Emmy the Great – Virtue
"Virtue"
“If character equates to fate / then I’m not Great”, sings Emmy the Great, somewhat counterintuitively, on new album Virtue. Hers is a challenging choice of showbiz moniker – part twee whimsy, part psychopathic autocrat – but that notwithstanding, I’m still not entirely sure what she means.
The record is strewn with lovely couplets, none more appealing than the early, “Cranes are lifting cargo to the sea / They are the size the dinosaurs would be”, which cues up the singer-songwriter’s first thesis. ‘Dinosaur Sex’ ranks as one of the more unlikely opening track titles you’re likely to encounter but, as coyly gratuitous as it seems, there is nothing mischievous or immature about the album. On track one, this idea frames an apocalyptic vision where power stations shiver and weep and skin peels off in sheets. “And dinosaur sex led to nothing / And maybe I will lead to nothing”, the vocal deadpans, a common epiphany not often couched in terms of prehistoric procreation. It’s a point well made, although – not being pedantic (or a palaeontologist) – surely a little unfair: did dinosaur sex not lead to small dinosaurs? It was their other strategies to stave off extinction (or lack thereof) that were of no consequence in the fiery face of meteorsaurus.
Anyway. Artfully articulate without being pretentious or wordy, this is for the most part a darker, slower, sombre sophomore album that is personal and at times very intimate, the influence of a broken engagement hanging heavy. Emmy (Emma-Lee Moss in real life) and her partner split after his religious awakening (of which more later). The evolution in tone is matched by sometimes sparser, sometimes sweeping orchestration (the domain of long-term collaborator Euan Hinshelwood) that is markedly less folky and often overshadowed by the ravishing singing at the centre. When the rhythm chugs and the bassline scuds, or the choir sing out, it can almost feel intrusive.

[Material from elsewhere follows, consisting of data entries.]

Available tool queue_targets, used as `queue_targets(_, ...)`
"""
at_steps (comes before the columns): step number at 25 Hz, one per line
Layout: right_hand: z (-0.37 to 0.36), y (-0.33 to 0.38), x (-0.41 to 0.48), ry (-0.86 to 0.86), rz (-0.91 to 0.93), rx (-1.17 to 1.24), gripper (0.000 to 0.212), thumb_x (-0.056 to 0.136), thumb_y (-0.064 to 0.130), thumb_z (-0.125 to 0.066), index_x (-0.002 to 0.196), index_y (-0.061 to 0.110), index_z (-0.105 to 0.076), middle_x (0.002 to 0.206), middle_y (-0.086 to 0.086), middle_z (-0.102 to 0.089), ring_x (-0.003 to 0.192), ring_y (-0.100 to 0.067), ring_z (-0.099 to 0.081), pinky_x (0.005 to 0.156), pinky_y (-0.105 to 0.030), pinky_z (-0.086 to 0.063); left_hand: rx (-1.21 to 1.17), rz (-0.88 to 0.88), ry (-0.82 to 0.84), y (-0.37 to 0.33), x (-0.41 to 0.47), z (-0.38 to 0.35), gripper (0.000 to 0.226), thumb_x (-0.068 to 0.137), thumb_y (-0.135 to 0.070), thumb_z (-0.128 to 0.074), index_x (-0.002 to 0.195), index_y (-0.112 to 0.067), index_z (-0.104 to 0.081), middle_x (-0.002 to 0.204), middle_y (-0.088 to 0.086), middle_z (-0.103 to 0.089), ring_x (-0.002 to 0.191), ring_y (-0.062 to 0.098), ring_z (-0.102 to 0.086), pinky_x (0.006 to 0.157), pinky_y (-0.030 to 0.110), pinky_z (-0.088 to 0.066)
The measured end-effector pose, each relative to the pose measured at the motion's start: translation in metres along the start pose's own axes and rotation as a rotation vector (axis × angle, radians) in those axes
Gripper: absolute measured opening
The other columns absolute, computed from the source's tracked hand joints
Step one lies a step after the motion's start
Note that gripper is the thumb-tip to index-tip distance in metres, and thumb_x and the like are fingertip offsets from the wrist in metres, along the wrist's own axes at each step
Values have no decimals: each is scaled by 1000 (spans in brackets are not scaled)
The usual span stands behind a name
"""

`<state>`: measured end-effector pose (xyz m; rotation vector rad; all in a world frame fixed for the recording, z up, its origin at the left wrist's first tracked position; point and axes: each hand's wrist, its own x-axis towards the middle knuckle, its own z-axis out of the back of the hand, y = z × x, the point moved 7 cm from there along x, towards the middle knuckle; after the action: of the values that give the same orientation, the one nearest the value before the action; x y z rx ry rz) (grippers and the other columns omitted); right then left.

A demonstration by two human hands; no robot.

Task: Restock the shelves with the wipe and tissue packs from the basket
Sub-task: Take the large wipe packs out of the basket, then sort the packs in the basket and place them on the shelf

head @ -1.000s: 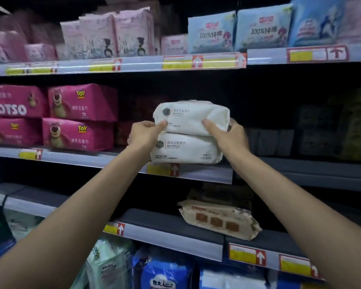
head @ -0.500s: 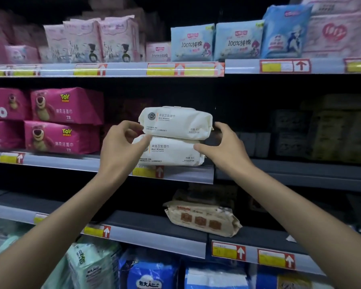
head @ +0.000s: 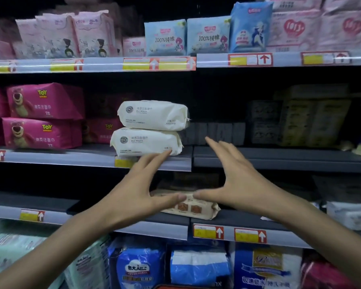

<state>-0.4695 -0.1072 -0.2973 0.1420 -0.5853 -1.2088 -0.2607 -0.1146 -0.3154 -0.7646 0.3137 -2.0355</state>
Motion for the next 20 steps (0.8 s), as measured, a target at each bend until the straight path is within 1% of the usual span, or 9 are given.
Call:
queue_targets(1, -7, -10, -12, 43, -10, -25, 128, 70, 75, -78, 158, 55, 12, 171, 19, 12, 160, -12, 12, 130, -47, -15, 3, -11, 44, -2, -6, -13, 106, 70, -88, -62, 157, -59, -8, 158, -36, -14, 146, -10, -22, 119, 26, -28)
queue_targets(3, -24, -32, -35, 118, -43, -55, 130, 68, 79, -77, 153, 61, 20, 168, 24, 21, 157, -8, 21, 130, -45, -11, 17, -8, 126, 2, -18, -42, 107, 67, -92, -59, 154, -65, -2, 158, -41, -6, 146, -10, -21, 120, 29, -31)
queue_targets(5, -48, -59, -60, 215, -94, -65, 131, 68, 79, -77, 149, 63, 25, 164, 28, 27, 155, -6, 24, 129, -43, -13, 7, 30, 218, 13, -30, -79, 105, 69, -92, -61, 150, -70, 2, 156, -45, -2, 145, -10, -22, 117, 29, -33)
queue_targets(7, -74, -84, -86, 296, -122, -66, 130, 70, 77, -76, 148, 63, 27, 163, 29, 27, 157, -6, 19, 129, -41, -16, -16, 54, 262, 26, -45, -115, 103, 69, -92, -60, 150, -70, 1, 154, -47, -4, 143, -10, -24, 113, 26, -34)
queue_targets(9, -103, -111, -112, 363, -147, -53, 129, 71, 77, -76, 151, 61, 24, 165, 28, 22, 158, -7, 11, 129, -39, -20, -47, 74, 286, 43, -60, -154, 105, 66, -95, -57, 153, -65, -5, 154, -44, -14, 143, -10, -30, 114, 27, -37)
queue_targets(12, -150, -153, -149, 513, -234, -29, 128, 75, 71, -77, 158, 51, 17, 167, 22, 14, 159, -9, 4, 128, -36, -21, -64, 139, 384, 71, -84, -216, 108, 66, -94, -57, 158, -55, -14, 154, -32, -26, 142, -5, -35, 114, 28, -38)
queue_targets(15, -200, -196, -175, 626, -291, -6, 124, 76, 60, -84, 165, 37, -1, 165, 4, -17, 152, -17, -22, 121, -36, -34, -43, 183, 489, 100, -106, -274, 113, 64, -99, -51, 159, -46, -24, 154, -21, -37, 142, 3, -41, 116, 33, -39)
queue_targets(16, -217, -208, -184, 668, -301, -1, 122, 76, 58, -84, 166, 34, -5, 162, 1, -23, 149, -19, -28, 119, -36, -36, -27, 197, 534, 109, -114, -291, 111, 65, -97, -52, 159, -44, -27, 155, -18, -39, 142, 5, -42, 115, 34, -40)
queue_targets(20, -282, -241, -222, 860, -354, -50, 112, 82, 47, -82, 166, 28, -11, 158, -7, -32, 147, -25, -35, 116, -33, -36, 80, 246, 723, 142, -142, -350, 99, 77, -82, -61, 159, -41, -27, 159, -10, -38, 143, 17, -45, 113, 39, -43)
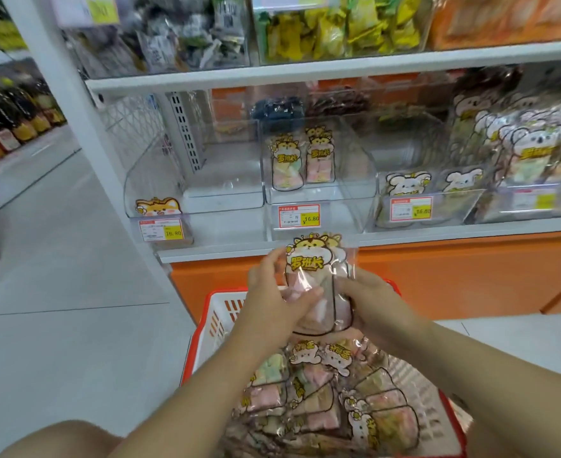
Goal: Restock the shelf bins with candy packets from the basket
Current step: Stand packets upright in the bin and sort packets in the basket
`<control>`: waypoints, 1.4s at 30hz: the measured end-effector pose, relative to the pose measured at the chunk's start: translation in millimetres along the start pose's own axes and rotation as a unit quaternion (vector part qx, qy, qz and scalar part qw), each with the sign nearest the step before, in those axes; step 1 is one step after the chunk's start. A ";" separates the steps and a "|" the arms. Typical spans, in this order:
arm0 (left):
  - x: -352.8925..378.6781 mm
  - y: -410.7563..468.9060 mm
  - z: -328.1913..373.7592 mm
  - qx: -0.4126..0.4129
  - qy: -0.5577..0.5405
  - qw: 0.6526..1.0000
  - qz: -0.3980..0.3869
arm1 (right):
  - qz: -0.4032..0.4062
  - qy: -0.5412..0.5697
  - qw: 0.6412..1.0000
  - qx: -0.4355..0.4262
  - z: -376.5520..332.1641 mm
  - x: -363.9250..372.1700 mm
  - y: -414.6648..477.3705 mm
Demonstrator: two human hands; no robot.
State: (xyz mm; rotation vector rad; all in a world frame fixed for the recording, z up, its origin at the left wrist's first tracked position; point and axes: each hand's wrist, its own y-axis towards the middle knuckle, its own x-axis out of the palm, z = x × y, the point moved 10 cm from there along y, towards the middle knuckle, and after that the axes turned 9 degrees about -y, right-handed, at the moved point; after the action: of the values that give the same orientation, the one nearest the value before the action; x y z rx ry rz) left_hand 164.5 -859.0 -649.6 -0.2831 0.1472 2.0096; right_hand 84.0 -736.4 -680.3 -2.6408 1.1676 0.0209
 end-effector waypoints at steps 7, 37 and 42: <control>-24.3 9.5 -25.5 -0.116 -0.169 0.979 0.006 | 0.061 -0.027 0.996 -0.061 -23.4 -33.1 0.4; 19.5 -10.7 -14.4 -0.091 -0.177 0.976 -0.090 | 0.054 0.013 0.996 -0.075 -15.3 -0.3 -7.0; -1.5 11.1 18.0 0.009 -0.013 0.994 -0.106 | 0.021 -0.059 0.996 -0.068 -45.7 -20.6 5.7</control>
State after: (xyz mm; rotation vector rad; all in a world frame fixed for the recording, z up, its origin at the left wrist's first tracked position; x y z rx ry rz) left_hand 152.7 -861.0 -632.2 -0.2510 0.1143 1.8006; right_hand 61.8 -735.9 -635.0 -2.6878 1.2215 0.2704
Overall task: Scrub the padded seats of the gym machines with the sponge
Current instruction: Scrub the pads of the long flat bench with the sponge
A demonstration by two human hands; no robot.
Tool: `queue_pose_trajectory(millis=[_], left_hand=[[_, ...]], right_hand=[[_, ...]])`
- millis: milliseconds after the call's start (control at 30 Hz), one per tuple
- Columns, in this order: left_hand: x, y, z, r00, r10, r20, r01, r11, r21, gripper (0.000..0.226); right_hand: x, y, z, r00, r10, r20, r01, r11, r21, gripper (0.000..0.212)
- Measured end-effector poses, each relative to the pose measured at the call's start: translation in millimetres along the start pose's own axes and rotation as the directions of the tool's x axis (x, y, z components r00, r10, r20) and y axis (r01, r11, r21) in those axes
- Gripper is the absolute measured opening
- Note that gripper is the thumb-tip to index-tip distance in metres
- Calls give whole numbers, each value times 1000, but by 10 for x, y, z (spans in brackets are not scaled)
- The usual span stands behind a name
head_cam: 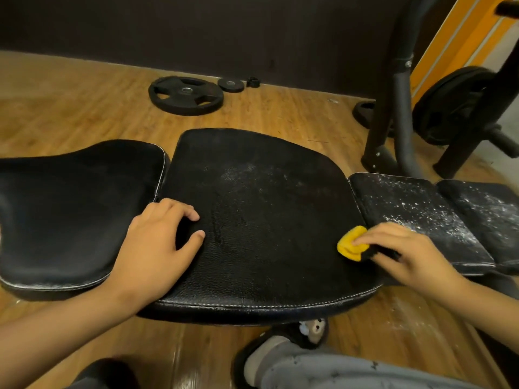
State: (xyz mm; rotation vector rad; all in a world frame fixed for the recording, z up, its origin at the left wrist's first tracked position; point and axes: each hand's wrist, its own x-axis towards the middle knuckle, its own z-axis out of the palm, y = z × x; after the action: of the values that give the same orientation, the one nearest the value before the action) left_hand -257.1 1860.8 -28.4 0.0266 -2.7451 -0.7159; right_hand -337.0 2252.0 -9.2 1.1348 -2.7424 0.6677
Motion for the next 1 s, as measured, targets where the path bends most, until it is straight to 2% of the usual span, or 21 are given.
queue_pose_trajectory(millis=[67, 167, 333, 400, 567, 667, 800, 1000], left_hand=[[5, 10, 3, 1000, -1, -2, 1, 1000, 3, 29], [14, 14, 4, 1000, 1, -2, -1, 1000, 5, 36], [14, 1, 8, 1000, 7, -15, -7, 1000, -4, 37], [23, 1, 16, 1000, 12, -16, -12, 1000, 4, 37], [12, -13, 33, 1000, 12, -27, -12, 1000, 1, 38], [12, -21, 32, 999, 14, -32, -14, 1000, -8, 38], [8, -47, 45, 999, 22, -34, -23, 999, -23, 37], [1, -37, 43, 999, 12, -34, -13, 1000, -29, 35]], right_hand=[[295, 154, 92, 999, 18, -44, -20, 999, -47, 23], [906, 335, 222, 992, 58, -111, -66, 995, -74, 32], [1701, 372, 330, 987, 111, -115, -127, 981, -146, 26], [1678, 297, 366, 984, 124, -129, -143, 979, -144, 27], [1005, -106, 373, 996, 7, -90, -10, 999, -32, 35], [763, -243, 392, 998, 48, -47, -45, 997, 64, 34], [1068, -206, 368, 997, 54, -46, -46, 985, 168, 29], [1963, 73, 462, 978, 183, -104, -182, 983, 20, 29]])
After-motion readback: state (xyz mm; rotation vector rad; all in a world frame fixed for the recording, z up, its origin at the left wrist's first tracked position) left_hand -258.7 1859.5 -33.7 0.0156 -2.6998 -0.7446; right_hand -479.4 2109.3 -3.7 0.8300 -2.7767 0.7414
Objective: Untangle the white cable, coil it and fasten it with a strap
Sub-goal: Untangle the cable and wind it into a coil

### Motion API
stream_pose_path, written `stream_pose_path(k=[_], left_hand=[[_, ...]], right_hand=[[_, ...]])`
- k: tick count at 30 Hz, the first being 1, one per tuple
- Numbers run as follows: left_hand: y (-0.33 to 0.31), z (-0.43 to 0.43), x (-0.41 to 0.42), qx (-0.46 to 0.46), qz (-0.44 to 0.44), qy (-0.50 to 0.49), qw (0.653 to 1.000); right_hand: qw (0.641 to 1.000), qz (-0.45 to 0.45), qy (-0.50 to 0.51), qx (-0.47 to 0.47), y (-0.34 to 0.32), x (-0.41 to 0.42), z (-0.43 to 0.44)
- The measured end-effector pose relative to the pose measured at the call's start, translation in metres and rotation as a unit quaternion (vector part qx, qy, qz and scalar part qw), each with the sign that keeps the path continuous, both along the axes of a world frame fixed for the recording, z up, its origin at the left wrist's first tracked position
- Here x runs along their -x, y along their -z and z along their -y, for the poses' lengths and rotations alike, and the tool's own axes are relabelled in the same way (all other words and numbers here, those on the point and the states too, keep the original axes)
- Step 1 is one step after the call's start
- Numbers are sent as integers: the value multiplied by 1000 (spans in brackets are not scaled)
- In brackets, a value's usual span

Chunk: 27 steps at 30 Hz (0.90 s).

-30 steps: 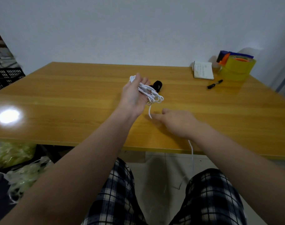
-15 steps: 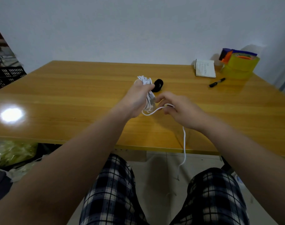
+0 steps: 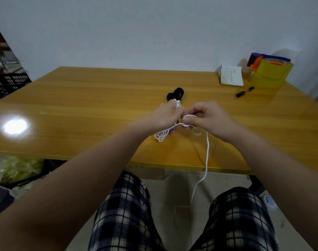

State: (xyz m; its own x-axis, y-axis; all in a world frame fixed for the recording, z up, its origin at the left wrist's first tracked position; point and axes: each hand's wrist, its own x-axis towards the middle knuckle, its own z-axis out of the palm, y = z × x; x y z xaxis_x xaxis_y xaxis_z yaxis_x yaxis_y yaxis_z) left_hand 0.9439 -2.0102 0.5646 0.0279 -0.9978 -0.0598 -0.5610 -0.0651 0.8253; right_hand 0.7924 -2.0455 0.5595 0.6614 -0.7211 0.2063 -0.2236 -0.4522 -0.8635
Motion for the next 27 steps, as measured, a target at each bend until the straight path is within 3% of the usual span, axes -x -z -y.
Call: stream_pose_path(k=[3, 8, 12, 14, 17, 20, 22, 24, 25, 27], left_hand=[[4, 2, 3, 38, 21, -17, 999], [4, 2, 5, 47, -30, -16, 998], [1, -11, -7, 24, -82, 29, 996], [4, -19, -14, 12, -55, 60, 997], [13, -25, -10, 24, -27, 66, 997], [21, -19, -3, 52, -87, 32, 994], [21, -16, -1, 57, -110, 8, 992], [23, -14, 1, 65, -115, -8, 991], [23, -14, 1, 70, -121, -17, 990], [24, -13, 3, 78, -144, -37, 986]], right_hand=[[999, -21, 25, 7, -2, 1, 0], [993, -48, 105, 35, 0, 2, 11], [972, -10, 233, -32, 13, 28, 39], [951, -67, 300, -42, 22, 48, 52], [921, -252, 296, 20, 32, 53, 52], [915, -294, 252, 115, 31, 33, 42], [942, -207, 223, 143, 24, 19, 31], [974, 11, 225, 4, 15, 4, 14], [968, 98, 218, -82, 10, -2, 3], [960, 124, 175, -182, 9, -9, -12]])
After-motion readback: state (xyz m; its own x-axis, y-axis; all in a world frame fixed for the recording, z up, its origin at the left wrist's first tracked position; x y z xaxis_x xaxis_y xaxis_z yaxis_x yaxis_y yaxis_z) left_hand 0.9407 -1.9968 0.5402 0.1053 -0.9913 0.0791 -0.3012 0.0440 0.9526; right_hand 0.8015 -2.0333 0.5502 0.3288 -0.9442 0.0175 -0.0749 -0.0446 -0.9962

It isn’t always easy to follow the lyrics, which draw on an array of allegorical allusions to fairy-tale themes. A surfeit of images and ideas come quickly, in clauses that criss-cross through the lines and, fragmented, find the ear, all in all constituting an impressive show of faith in the listener’s concentration. On ‘Cassandra’, name-dropping Apollo’s pathetic prophetic psychic sidekick from Greek mythology, I’m struck by the words, “But still the world turns upon its axis / And we make circles so we can match it”, which could of course mean everything or nothing. The preceding song, ‘Paper Forest (in the Afterglow of Rapture)’, which suggests a fear of forgetting, offers possibly applicable lines: “I have to write down almost everything I see / So that the record does obscure the thing the record used to be”. The thing is, although each track deserves to spark at least an essay’s a worth of literary criticism, the upshot is a set of songs I admire more than enjoy.
However, album closer ‘Trellick Tower’ is a masterpiece: devastatingly sublime and completely brilliant. One consecrated union blown apart by another; the song unwraps the secularly sacred in an open love letter, a prayer of loss and longing, a simple piano ballad of allegory and open-hearted honesty that is just very moving: “I’m a relic of a love gone by / Kneeling to address the sky / I’ll keep praying till the binds untie / Praying but I don’t know why.” It’s divinely written and performed and thoroughly eclipses the rest of the record, for all the references, reveries and erudite musings that went before.
Virtue is an ambitious album that asks more than it answers but stays engaging from the fragile tune-up on ‘Dinosaur Sex’ to the enthralling last bars of ‘Trellick Tower’. The writing is tight, with lyrical turns of phrase flashing and flickering over well-produced tunes that help to sustain challenging narratives. Brooding but bold and completely assured, this is a worthy and ultimately rewarding second release that promises more for the future.